**Exercise aim:** The expected answer is the set of lines in the data below between the line holding "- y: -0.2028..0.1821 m" and the line holding "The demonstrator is", inclusive, written out exactly.

**Supplied material:**
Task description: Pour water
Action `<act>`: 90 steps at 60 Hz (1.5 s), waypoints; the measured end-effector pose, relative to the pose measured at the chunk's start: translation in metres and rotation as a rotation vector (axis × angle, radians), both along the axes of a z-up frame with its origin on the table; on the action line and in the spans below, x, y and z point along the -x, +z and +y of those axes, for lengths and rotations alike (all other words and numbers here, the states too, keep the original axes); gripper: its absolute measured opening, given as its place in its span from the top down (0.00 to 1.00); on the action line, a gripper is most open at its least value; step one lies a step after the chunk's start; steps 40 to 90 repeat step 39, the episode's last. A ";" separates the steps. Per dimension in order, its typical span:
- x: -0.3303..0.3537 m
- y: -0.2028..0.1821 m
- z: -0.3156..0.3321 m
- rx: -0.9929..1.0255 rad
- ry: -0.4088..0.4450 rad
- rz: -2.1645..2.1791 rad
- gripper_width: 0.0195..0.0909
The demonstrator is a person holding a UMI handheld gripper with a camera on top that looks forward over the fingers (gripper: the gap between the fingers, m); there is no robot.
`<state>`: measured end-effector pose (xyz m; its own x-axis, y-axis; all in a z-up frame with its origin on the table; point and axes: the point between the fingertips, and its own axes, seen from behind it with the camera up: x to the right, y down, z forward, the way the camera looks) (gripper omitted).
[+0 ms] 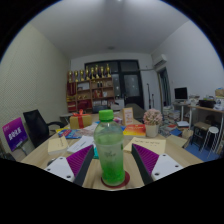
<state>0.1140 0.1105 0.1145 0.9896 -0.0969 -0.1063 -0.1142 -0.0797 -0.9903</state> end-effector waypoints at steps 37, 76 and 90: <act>0.032 -0.029 -0.231 0.006 0.034 -0.009 0.10; 0.032 -0.033 -0.235 0.010 0.033 -0.024 0.10; 0.032 -0.033 -0.235 0.010 0.033 -0.024 0.10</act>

**Result:**
- y: -0.2028..0.1821 m
- z: -0.3156..0.3321 m
- rx: -0.9929..1.0255 rad
- ry: -0.4088..0.4450 rad
- rz: -2.1645..2.1791 rad
- gripper_width: 0.0195..0.0909
The demonstrator is a person holding a UMI handheld gripper with a camera on top that looks forward over the fingers (gripper: the gap between the fingers, m); there is no robot.

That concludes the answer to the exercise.